:: Supplied records
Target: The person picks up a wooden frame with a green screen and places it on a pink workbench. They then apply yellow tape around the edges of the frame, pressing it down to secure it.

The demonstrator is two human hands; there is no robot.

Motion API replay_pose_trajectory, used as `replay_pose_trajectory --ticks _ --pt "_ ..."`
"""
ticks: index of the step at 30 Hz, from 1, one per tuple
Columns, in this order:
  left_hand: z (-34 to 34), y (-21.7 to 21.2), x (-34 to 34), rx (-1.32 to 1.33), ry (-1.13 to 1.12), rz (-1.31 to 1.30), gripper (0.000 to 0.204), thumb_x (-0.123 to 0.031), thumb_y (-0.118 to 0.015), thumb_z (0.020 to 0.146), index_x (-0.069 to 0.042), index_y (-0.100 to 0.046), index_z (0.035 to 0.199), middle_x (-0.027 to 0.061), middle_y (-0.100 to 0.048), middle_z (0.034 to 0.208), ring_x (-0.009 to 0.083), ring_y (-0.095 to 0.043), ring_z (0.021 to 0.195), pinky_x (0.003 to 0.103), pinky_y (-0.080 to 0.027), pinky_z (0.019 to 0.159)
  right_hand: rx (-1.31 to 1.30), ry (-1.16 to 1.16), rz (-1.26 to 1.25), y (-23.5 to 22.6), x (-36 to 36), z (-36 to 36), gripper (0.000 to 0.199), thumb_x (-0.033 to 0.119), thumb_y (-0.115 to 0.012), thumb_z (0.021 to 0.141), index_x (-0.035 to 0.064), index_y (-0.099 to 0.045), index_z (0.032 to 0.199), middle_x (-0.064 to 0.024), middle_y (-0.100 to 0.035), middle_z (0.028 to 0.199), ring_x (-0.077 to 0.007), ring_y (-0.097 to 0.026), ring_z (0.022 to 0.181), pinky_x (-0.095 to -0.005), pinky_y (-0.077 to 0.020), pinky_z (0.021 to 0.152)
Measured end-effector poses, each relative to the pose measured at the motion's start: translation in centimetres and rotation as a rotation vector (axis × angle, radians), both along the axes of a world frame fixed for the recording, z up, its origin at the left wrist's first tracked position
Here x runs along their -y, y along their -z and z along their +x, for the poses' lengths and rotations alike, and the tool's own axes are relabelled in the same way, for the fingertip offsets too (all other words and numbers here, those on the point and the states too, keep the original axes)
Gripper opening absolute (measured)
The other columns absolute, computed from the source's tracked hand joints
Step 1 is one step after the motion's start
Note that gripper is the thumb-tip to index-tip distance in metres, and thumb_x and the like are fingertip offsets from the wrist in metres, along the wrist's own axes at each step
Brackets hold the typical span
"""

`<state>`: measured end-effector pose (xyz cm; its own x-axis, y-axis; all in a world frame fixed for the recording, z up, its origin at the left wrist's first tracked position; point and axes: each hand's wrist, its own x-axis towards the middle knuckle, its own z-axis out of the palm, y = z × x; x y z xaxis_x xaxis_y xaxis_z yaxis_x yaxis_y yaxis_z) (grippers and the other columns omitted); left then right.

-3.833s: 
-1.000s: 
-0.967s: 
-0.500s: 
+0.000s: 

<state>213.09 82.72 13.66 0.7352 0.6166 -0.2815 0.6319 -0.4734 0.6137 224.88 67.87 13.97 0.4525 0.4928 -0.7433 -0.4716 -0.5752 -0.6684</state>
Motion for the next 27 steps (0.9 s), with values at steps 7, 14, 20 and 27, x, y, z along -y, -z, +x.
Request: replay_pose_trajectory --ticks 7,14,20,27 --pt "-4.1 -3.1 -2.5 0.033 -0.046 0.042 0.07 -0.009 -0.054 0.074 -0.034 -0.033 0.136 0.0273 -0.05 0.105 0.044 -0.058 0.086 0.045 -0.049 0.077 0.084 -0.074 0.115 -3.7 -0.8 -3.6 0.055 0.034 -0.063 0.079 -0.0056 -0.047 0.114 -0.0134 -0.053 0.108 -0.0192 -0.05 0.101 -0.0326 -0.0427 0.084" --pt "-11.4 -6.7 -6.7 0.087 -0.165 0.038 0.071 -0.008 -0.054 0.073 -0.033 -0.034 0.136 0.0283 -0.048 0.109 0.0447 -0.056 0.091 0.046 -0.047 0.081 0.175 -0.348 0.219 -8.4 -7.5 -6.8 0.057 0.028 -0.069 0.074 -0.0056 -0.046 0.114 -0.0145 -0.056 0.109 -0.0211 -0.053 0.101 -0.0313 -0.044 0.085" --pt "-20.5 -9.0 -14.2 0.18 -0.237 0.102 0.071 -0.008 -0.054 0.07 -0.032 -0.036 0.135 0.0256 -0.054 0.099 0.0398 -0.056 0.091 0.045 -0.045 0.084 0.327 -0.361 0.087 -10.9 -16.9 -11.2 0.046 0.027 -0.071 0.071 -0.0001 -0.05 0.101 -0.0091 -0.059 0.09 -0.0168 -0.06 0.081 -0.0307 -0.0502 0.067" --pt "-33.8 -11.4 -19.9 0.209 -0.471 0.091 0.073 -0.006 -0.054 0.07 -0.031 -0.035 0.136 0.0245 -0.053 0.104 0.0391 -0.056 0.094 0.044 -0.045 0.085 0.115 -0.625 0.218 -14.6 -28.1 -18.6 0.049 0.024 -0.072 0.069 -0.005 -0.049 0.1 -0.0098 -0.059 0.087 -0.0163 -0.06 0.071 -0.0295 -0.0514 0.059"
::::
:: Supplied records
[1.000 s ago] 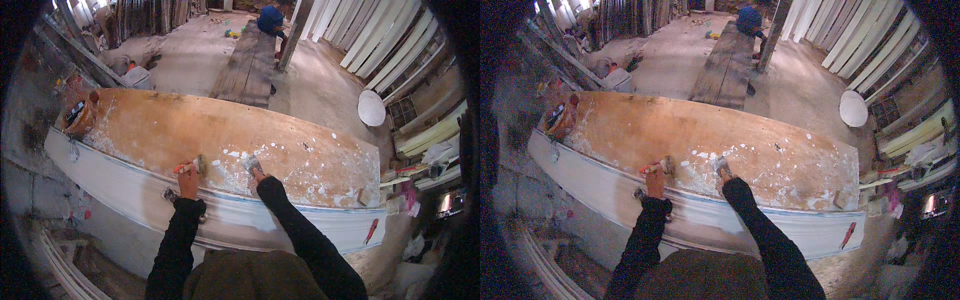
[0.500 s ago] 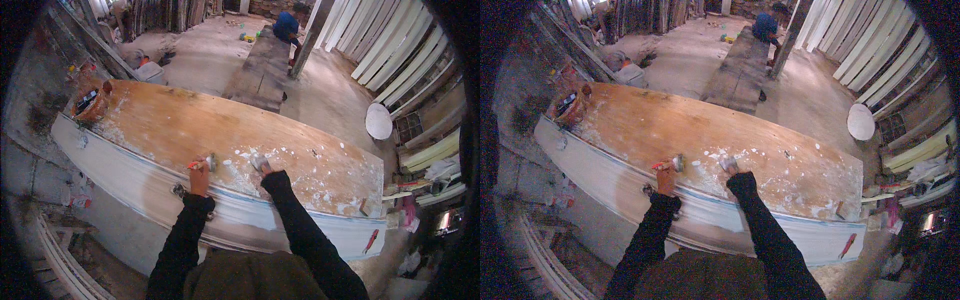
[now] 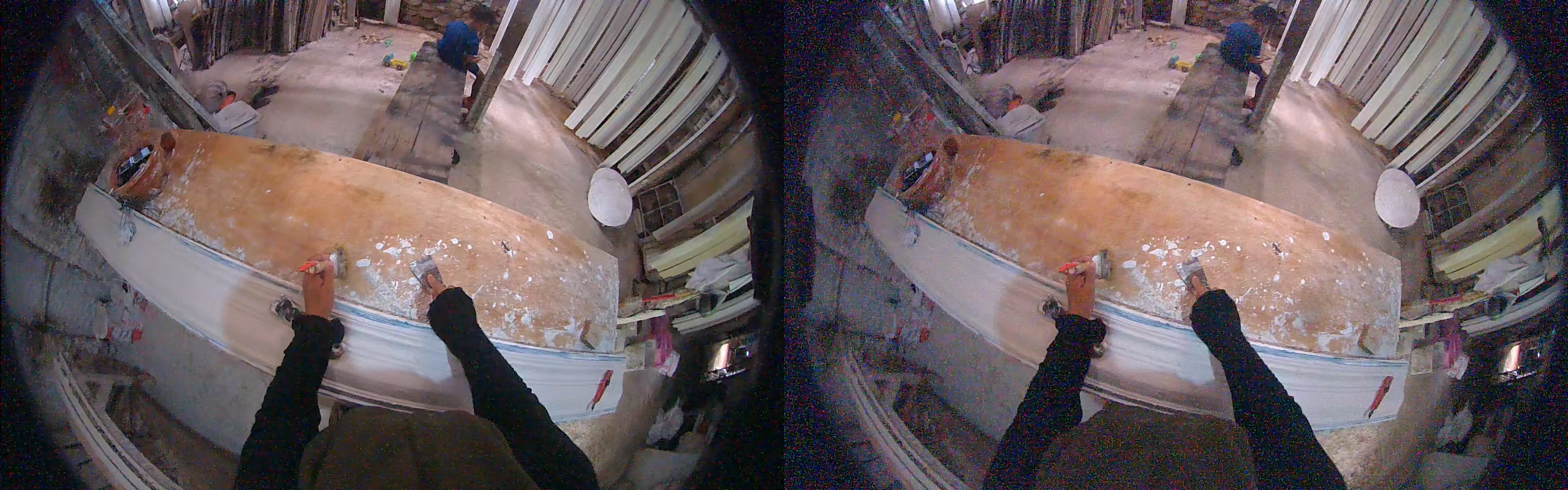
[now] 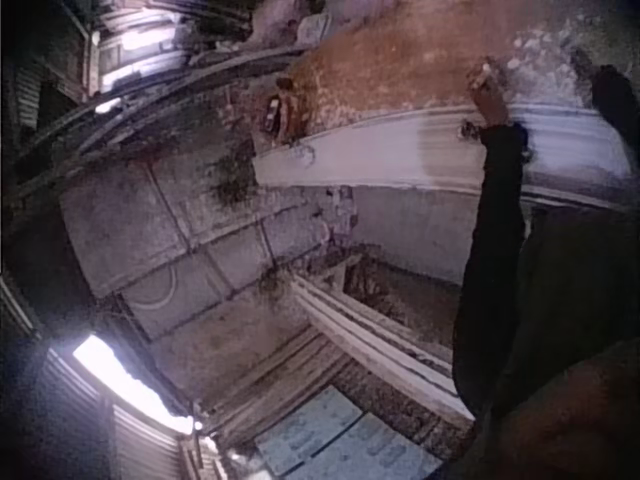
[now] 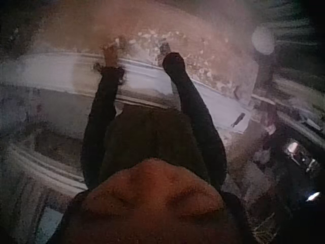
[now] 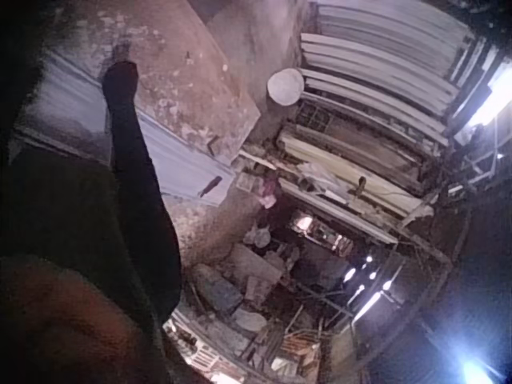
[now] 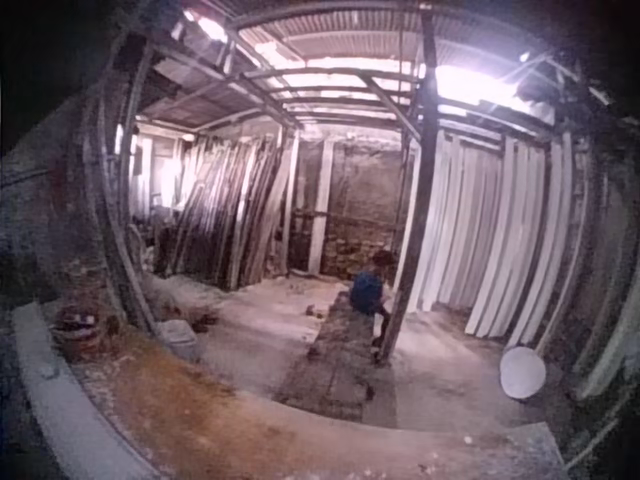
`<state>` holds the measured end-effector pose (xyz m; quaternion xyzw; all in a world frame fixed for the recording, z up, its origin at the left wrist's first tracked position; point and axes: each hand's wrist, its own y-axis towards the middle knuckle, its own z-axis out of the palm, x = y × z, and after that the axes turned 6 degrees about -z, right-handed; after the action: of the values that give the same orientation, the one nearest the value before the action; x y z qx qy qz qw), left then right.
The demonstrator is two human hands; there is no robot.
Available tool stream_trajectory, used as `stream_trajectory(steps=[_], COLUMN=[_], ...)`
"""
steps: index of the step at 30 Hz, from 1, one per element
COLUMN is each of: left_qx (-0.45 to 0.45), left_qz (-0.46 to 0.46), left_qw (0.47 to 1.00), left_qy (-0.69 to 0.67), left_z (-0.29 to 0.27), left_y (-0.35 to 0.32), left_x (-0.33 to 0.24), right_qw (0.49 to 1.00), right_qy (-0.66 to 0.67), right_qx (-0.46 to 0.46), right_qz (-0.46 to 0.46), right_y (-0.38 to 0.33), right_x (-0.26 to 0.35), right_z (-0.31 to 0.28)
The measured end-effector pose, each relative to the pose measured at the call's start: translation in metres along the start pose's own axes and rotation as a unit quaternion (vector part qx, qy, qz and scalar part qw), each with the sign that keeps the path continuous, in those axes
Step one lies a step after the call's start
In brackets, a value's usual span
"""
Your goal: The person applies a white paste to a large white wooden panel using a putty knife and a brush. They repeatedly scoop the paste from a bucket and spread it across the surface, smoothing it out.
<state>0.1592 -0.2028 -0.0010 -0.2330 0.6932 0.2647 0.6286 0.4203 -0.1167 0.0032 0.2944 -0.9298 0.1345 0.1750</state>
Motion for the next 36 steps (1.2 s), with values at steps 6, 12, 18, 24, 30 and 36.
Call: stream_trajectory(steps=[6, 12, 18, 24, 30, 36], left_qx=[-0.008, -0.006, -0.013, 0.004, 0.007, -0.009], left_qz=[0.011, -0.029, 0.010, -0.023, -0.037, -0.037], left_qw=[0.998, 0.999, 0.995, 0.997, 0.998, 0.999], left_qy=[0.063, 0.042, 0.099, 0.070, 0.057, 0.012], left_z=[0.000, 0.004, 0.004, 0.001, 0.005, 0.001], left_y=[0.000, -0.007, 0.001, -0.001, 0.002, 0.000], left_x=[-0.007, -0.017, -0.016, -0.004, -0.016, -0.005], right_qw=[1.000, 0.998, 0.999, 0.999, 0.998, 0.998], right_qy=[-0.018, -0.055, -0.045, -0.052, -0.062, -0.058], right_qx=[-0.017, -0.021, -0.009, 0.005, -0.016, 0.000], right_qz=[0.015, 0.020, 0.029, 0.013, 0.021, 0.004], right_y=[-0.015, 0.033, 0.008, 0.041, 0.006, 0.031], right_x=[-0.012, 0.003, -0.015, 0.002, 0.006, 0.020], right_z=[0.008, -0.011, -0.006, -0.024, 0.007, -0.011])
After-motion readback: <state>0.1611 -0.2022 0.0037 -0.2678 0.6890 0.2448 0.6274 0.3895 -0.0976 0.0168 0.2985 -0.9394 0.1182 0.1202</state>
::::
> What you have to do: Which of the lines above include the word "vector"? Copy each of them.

> Answer section:
Measured end-effector poses, each relative to the pose measured at the motion's start: translation in centimetres and rotation as a rotation vector (axis × angle, radians), both along the axes of a world frame fixed for the recording, z up, its origin at the left wrist's first tracked position
The measured end-effector pose, each relative to the pose measured at the call's start: translation in metres along the start pose's own axes and rotation as a unit quaternion (vector part qx, qy, qz and scalar part qw), each with the sign that keeps the path continuous, in those axes

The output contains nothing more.